Un aroma de exilio decente
Como conté en este diario el 14 de junio de 1998, Jaime Salinas me vio por primera vez cuando yo tenía pocos meses, en brazos de mi madre, asomado a una ventana de una casa de Wellesley, Massachussets. Quizá por eso fue el primer editor que me dio trabajo, en 1974, cuando era un jovenzuelo, y me permitió traducir, para la Revista de Occidente que él dirigía, un cuento de John Updike en el que metí bien la pata una vez y aun me atreví a discutirle que la hubiera metido. Pese a eso, me confió enseguida la versión española de un libro entero, El brazo marchito, de Thomas Hardy, relatos de extrema dificultad en los que me dejé la piel y en los que creo que ya no metí pata alguna. Con posterioridad nuestros caminos se fueron cruzando y distanciando, pero sin duda ha sido una de las presencias fundamentales de mi vida, sobre todo de la juvenil. Esto, claro está, carece de toda importancia (o sólo la tiene para mí). Pero estoy convencido de que algo parecido podrían decir o haber dicho muchos de los escritores notables de la segunda mitad del siglo XX: Benet y García Hortelano, Azúa y Molina Foix, Millás y Gimferrer y Guelbenzu, Martínez Sarrión y Ana Moix. Por supuesto Carlos Barral, y tal vez, de otro modo, su tocayo Gil de Biedma.
Salinas fue todo lo contrario de la mayoría de los editores actuales. Procuraba mantenerse siempre en la sombra y dar poco su opinión, o, a lo sumo, disfrazarla en frases estudiadamente inconexas que a menudo dejaba sin terminar: "Bien, este libro, como tú comprenderás, se inscribe en una tradición que casi nadie ha seguido en España, así que, claro está, tú verás...", y así podía seguir durante un buen rato, sin que uno llegara nunca a saber qué le había parecido de verdad. Sus criterios editoriales, sin embargo, eran muy nítidos: disimuladamente nítidos. Y su principal objetivo era sacar a España de sus seculares provincianismo y atraso; elevar el nivel general, en la confianza de que la gente desea eso en el fondo: que se le pida un esfuerzo para prestarse a hacerlo, que se la trate como a adulta y cultivada para empeñarse en serlo; y conseguir que este fuera un país como los de nuestro entorno.

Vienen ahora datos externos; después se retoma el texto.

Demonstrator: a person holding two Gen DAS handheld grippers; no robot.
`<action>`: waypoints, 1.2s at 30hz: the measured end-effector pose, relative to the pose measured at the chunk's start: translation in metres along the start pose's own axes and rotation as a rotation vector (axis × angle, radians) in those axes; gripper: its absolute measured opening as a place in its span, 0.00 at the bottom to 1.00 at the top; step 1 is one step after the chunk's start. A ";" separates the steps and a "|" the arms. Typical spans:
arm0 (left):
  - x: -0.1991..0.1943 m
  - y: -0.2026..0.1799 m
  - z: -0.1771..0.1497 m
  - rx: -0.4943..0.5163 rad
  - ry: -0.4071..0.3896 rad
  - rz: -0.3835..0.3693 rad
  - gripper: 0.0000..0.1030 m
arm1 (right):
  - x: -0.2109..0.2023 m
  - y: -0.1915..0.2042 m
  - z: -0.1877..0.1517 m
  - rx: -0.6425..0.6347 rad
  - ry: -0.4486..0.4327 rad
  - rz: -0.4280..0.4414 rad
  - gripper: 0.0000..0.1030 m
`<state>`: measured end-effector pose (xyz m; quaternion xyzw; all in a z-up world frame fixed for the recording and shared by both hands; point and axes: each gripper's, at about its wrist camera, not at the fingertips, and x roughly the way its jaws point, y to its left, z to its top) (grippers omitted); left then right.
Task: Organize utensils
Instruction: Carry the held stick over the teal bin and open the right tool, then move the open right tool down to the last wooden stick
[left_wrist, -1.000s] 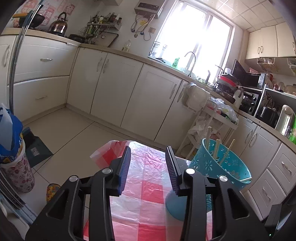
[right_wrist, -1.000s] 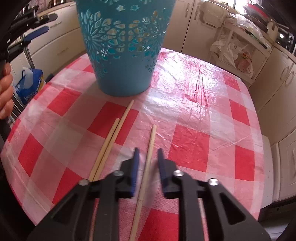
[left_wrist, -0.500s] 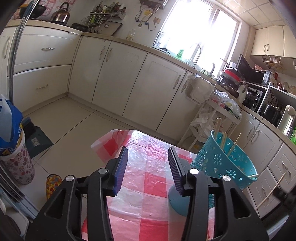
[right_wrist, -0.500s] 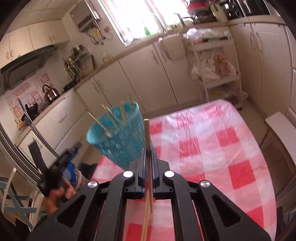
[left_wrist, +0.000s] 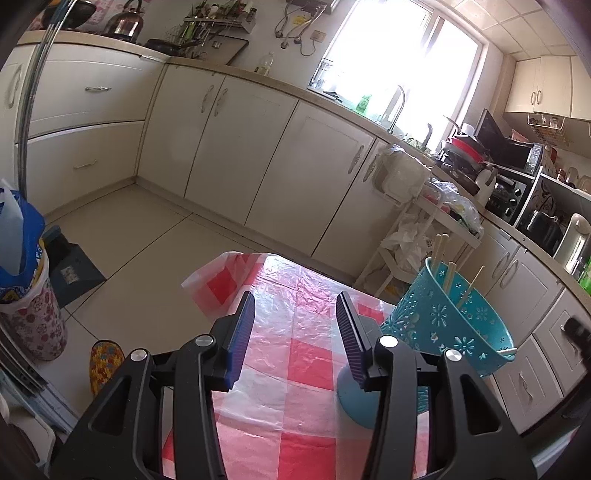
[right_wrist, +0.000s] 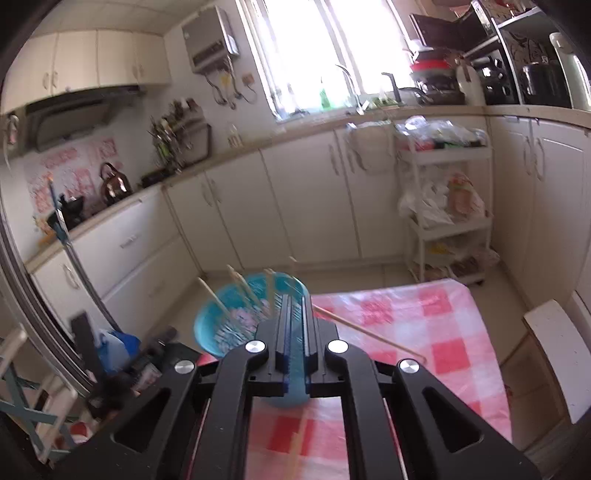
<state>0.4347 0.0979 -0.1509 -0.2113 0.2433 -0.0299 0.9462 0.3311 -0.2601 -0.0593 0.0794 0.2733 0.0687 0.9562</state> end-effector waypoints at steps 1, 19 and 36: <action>0.000 0.000 -0.001 -0.002 0.004 0.000 0.42 | 0.013 -0.013 -0.009 -0.018 0.039 -0.047 0.39; 0.022 -0.005 -0.015 0.009 0.092 0.014 0.45 | 0.236 -0.049 0.020 -0.594 0.316 -0.056 0.57; 0.025 -0.001 -0.020 -0.010 0.123 0.000 0.49 | 0.172 -0.051 -0.043 -0.578 0.762 0.153 0.30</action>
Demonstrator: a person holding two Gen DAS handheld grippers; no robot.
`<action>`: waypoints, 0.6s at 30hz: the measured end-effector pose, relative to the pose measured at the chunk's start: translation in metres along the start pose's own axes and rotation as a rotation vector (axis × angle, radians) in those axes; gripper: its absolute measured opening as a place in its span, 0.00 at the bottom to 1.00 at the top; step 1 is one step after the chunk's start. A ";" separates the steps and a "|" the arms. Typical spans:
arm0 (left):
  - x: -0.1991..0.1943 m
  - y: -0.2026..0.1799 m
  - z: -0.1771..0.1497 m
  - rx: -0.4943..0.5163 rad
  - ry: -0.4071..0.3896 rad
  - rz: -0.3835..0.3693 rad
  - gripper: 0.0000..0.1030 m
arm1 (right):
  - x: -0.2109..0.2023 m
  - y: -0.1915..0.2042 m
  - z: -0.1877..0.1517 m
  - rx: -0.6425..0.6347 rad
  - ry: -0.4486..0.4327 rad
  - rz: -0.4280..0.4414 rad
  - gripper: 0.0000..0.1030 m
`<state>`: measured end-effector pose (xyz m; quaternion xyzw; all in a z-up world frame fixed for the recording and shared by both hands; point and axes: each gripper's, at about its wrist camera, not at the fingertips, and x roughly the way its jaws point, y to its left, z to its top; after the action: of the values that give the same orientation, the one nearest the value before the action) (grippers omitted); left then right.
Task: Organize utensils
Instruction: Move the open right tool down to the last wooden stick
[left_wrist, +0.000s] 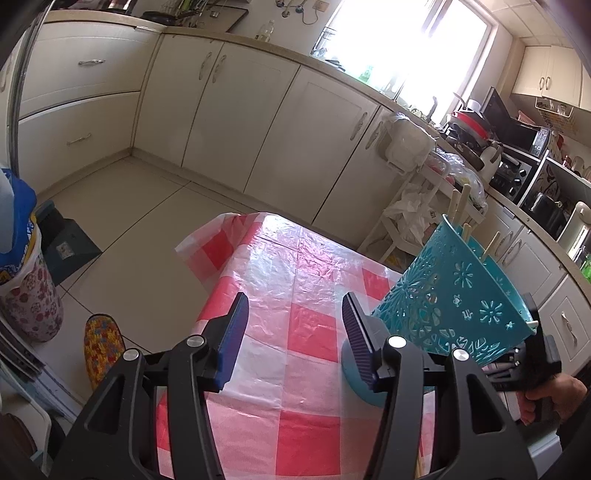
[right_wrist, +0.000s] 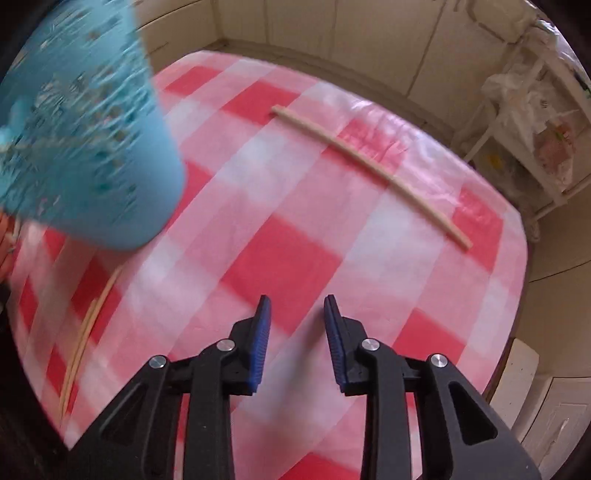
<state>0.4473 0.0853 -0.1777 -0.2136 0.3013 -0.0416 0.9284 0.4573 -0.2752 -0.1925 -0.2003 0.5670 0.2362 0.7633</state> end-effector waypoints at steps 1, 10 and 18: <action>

Los españoles, tan dados a la fatuidad, creen que esto ya está logrado. Y desde mi punto de vista se equivocan, ha habido un monstruoso retroceso en los últimos diez o quince años.
Pero desde luego no estaba logrado en los años sesenta, cuando Salinas -junto con Javier Pradera- inició la colección de bolsillo de Alianza y nos puso a leer a Proust, casi en masa (algo inimaginable hoy), en la traducción de su padre, Pedro Salinas, y de Consuelo Berges, aún muy superior a las que han venido después; o nos rescató a Freud, al hoy ensalzadísimo Chaves Nogales y a tantos autores más. Tampoco estaba logrado en los setenta ni en los ochenta, cuando, gracias a él y a Claudio Guillén, se hicieron en Alfaguara maravillosas ediciones de clásicos: March y Curial y Güelfa traducidos por Gimferrer, Petrarca por Rico, Diderot por Azúa, Leopardo por Colinas, Manzoni por Esther Benítez, Marlowe por el malogrado Aliocha Coll, Newton, Kant, Maquiavelo, Sterne, Fielding y Sir Thomas Browne. O cuando se atrevía a publicar -en Alianza Tres o en la propia Alfaguara- a Calvino y a Platonov y a Modiano, a Bernhard y a Walter, a Mandelstam y a Biely, a Fernando del Paso y a Millás, más tarde a Coetzee o a Pérez-Reverte, aunque con Salinas ya más en la distancia, su torre ya más alta y aislada, sus juicios aún más camuflados.
En aquella semblanza de 1998 -más extensa, menos improvisada y sobre todo escrita sin pena ni estupor-, dije que era "uno de esos hombres que se dan poco en España y si se dan son malgastados, y que llevan consigo un aroma de exilio decente, un titubeo deliberado -como para no molestar con ningún aplomo- y un largo poso de civilización. Jaime Salinas lleva, en suma, el sello de la Segunda República, lo cual significa que apenas si lleva sello, de tan tenue que ese en concreto ha llegado a ser". Y, ahora que lo recuerdo, solía dar una gran fiesta en su casa cada 14 de abril, al menos mientras Franco vivió. Con su muerte hoy lejana y levemente exiliada, en Reikiavik, ese sello que hoy tantos usurpan se ha hecho todavía más tenue, nuestro país se ha empobrecido un poco más, y muchos escritores nos sentimos bastante más huérfanos y sin nuestro testigo principal.